NS records on the other hand are generally not handled by the spammer's own DNS
servers, but are returned by the TLD's servers.

ie: the NS record for evi-inc.com is stored on my authoritative DNS server, but
it's only there for completeness. Nobody normally queries it from there except
my own server. Most folks find out the NS list from the servers for .com (ie:
a.gtld-servers.net). This makes it impractical to perform poison URIs if SA is
only looking up NS records.


Matt,

While I'd like to see two classes of rules, and both types of BLs
used for both types of lookup (preferably with different scores - since
my testing shows very different FP and FN rates for 'A' and 'NS' checks),
you are completely correct:  IP based BLs are only used for the 'NS' checks
and RHS based BLs are only used for targeted domain checks (and not for the
domain of the URI's NSs).  Currently nothing is used to directly check the
IP of the spam site (i.e. the 'A' RR), but since in many cases this happens
to be the same as the NS' IP, the IP based BLs often are checking it (though
almost by accident).

I personally think that poisoning spam with extra URIs is already
seen quite a bit, and the issue of DNS timeouts is almost a non-issue, since
you would be no worse off than before.  Already we see stock pumpdump and
419 spams with large amounts of poison URIs in them.  Ultimately the spammer
wants as short a message as he can get by with to maximize the use of his
own bandwidth (or the stolen bandwidth he has access to).

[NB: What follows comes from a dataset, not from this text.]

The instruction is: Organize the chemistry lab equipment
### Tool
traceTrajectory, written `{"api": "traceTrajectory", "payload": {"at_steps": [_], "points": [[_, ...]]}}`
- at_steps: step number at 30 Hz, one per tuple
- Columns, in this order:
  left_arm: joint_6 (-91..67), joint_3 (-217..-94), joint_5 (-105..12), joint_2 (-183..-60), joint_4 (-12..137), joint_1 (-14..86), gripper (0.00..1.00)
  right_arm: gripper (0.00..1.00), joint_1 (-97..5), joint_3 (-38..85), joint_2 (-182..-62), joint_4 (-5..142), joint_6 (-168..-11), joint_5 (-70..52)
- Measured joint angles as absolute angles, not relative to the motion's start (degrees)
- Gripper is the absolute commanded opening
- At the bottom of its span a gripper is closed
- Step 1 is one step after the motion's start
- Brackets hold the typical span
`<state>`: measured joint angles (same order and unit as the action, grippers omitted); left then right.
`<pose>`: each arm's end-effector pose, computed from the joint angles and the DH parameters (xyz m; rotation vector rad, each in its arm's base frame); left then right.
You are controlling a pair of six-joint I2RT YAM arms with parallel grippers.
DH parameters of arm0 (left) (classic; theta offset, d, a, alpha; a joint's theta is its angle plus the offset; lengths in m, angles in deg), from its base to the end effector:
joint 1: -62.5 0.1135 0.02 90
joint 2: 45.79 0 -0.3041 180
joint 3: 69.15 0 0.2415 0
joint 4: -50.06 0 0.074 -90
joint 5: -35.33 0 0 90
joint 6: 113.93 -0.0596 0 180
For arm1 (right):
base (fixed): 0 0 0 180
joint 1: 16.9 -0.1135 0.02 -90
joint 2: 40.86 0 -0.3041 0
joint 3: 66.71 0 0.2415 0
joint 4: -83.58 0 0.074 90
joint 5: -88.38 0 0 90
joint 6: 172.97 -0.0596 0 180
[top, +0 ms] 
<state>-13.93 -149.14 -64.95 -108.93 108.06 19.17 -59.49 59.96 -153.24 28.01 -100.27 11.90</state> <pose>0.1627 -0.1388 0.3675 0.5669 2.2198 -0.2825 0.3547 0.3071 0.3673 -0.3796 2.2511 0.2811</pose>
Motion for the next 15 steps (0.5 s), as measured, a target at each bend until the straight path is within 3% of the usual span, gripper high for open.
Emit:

What makes these test much more efficient than you might expect is
that many very-large scale spammers (think ROKSO top-ten) tend to use the
same hosts/IPs for both the web hosting and the DNS server.  Also they tend
to reuse IPs so that last week's spam web server is this week's spam DNS
server.  This means that hosts that hit SORBS spam-traps are often name
servers for current spam runs using brand new domain names that haven't
made SURBL or URIBL lists yet (or sometimes, if you have the misfortune of
being at the start of a run, haven't even hit the digests yet).

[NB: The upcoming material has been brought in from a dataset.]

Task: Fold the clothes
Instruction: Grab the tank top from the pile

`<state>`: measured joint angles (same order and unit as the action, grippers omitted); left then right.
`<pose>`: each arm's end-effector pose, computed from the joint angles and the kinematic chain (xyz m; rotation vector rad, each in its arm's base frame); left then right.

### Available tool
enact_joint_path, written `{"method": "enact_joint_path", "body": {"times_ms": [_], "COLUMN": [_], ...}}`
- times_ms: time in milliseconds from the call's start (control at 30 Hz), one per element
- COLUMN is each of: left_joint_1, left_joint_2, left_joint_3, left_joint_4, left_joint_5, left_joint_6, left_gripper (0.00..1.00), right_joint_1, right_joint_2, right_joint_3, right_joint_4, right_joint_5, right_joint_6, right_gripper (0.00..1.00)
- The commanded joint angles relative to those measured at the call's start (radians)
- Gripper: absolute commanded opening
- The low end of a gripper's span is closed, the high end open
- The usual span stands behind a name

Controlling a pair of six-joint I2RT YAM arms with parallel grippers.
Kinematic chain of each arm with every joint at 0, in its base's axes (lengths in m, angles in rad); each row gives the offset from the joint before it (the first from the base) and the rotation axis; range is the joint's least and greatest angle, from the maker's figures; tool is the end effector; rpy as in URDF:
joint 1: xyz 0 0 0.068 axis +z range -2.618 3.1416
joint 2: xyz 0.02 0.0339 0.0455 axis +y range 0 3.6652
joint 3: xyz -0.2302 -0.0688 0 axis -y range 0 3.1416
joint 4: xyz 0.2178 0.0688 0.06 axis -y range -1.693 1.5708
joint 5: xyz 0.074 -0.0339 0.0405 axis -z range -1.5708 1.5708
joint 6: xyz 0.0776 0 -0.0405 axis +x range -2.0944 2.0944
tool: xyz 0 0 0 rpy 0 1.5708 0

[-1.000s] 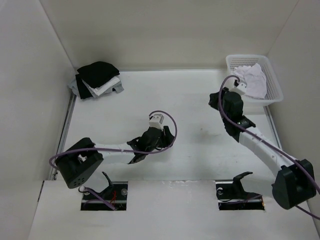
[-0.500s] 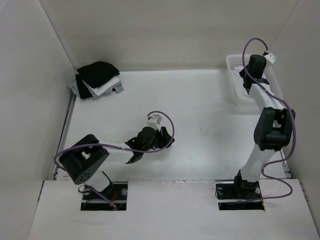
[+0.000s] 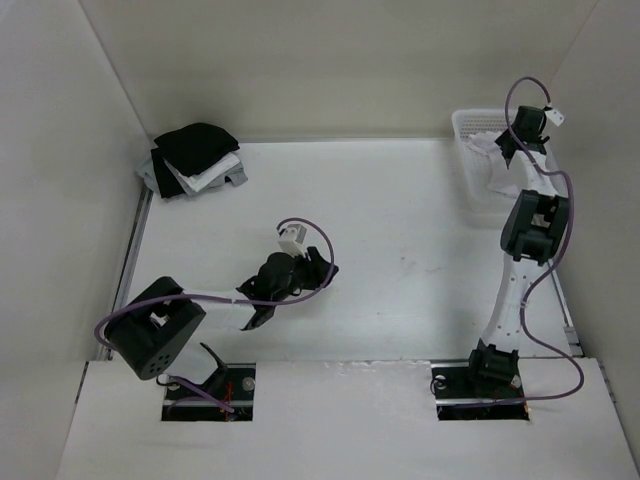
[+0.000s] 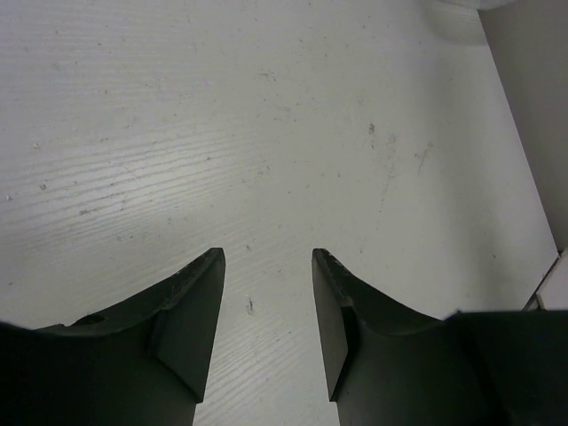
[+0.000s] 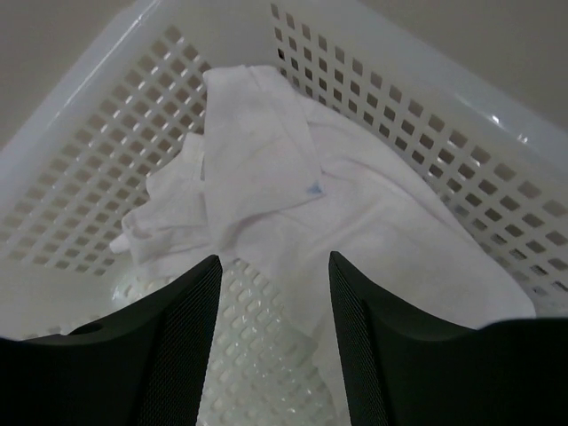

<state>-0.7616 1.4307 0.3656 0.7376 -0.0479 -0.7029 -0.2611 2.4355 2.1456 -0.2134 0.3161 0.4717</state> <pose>0.2119 -0.1970 0.1312 0.0245 2.0132 -0.9283 0.5256 -0.1654 0.1868 0.9119 1.8391 -0.1970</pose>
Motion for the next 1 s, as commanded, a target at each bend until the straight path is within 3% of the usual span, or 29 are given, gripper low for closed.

I find (after already significant MTA filtering) that these few
rules hit about 10% to 25% of the spam I get.  The SORBS spam list alone
hits almost 25% of spam, but also hits about .85% of ham (but much of that
is email that many people would consider spam),  The completewhois list hits
about 12% of spam, but again, ~.7% of ham.  The meta rules hit slightly more
than the product of the hit ratios of the individual rules (i.e. including
the SBL) for spam (except the completewhois/SBL meta which hits 92% of the
original completewhois hits - i.e. mostly Chinese and Korean IPs, but some
from all parts of the world), and have a no ham hits over the past two or
three months (and only one or two ever);  This implies that they are indeed
independent, with different FP sources and heavily biased toward spam to
begin with.  They do disproportionally catch certain spammers, so they can
be though of as similar to the SARE Specific rule set.  In particular they
work extremely well against certain classes of pill and mortgage spam.